First Count/Special Defense:

The first two allegations allege a breach of contract by the plaintiff failing to credit all payments made by the defendants and after request to do so failing to rectify the situation. This has nothing to do with the execution of the note and deed. Although payment, or even set-off under certain circumstances, are permitted as defenses, there is no claim that if the allegedly non-credited payments had been credited, they would have paid or set-off theentire balance due or would have made the note not in default. They do not attack the validity of the cause of action, only the amount due. The amount due can be contested at time of the judgment on short calendar.

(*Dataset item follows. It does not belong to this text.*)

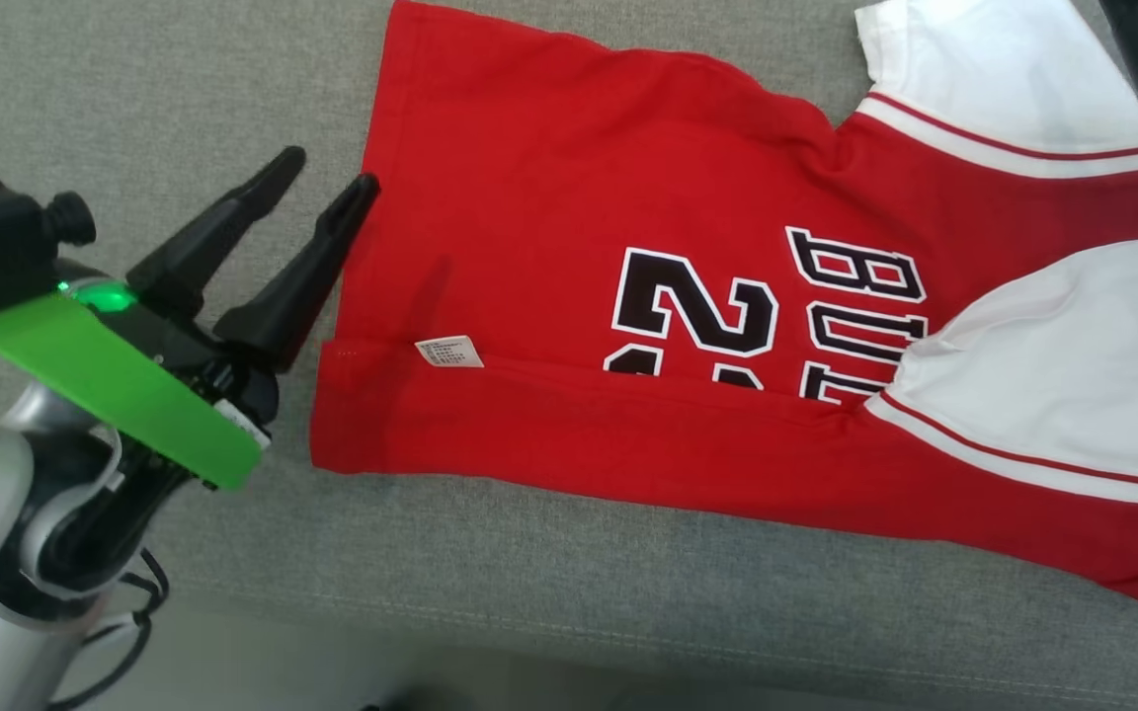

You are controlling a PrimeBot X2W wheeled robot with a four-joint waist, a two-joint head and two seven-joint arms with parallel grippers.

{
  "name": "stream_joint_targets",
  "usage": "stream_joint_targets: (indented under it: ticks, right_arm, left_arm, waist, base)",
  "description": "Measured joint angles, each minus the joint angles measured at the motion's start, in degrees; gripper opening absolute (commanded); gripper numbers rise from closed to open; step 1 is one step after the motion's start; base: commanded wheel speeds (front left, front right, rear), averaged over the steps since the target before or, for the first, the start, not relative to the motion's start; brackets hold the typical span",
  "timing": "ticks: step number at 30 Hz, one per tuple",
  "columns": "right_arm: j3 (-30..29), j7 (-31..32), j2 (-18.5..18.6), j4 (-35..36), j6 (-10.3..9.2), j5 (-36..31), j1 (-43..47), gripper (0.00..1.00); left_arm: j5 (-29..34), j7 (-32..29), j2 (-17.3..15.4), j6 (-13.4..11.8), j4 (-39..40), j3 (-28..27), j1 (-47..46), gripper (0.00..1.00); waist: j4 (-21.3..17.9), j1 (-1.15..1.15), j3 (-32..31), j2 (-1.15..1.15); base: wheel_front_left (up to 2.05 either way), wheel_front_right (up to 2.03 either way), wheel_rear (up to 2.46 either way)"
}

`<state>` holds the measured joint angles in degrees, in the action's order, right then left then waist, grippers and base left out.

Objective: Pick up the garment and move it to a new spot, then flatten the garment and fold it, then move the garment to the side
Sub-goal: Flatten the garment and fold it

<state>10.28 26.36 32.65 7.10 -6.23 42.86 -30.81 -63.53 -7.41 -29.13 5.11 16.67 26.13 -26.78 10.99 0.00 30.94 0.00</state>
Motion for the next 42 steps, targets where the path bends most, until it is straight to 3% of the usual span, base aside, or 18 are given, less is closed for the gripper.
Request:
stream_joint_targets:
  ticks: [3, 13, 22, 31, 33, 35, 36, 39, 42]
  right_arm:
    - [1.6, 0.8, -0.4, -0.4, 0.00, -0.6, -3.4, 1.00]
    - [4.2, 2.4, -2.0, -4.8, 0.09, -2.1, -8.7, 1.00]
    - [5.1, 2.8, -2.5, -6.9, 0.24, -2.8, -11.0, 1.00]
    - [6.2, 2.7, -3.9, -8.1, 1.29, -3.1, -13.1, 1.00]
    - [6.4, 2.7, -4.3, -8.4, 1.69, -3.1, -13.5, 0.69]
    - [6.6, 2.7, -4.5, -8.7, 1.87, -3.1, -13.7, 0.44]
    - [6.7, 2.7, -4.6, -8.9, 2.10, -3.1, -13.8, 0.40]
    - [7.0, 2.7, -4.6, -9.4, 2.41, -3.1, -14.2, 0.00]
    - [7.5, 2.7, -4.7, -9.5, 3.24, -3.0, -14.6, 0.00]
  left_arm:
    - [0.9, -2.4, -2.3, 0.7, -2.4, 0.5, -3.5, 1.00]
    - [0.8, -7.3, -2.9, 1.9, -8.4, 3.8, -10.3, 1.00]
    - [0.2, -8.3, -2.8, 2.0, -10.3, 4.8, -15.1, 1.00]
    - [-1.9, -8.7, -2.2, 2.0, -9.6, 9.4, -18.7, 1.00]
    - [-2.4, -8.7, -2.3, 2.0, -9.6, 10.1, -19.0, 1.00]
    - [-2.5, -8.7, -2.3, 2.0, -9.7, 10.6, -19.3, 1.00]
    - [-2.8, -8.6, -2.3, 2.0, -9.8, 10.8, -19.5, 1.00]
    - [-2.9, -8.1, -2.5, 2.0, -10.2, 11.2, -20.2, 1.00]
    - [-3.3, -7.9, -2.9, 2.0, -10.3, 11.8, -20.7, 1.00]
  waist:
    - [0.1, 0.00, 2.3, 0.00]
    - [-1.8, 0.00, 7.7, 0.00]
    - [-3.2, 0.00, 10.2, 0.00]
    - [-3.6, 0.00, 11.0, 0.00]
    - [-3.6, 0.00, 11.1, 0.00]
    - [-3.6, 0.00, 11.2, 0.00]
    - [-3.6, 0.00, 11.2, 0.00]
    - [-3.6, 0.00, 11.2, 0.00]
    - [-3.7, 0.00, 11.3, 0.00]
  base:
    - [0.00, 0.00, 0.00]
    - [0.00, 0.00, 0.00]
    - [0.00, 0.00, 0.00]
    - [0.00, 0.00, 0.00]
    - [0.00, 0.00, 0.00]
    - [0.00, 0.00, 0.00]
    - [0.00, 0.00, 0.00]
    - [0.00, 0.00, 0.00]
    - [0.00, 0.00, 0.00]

In a foreclosure action defenses are generally limited to payment, discharge, release, satisfaction or invalidity. The Bankof Darien v. Wake Robbin Inn, Inc. et al, 13 Conn. L.Rptr. No. 11,345, Walsh, R., J. (1995) However, a foreclosure action is an equitable proceeding and many courts, therefore, have recognized allegations of mistake, accident, fraud, equitable estoppel, violation of CUTPA, etc., as a valid defense to a foreclosure action. However, these defenses are limited to only those which attack the making, enforcement or validity of a note or mortgage.Bank of Darien, supra. Sometimes, the same defenses that are allowed against a breach of contract claim such as set-off are allowed in a foreclosure when the holder of the note on which the CT Page 5387 foreclosure is based is not a holder in due course. Under General Statutes § 42a-3-302, the original payee may be considered a holder in due course. See U.C.C. comments to said section. The plaintiff here is a holder in due course, and there is no claim that it is not. The first two paragraphs do not attack the note itself, its making, enforcement or validity, and even if set-off were allowed, these allegations do not constitute a set-off.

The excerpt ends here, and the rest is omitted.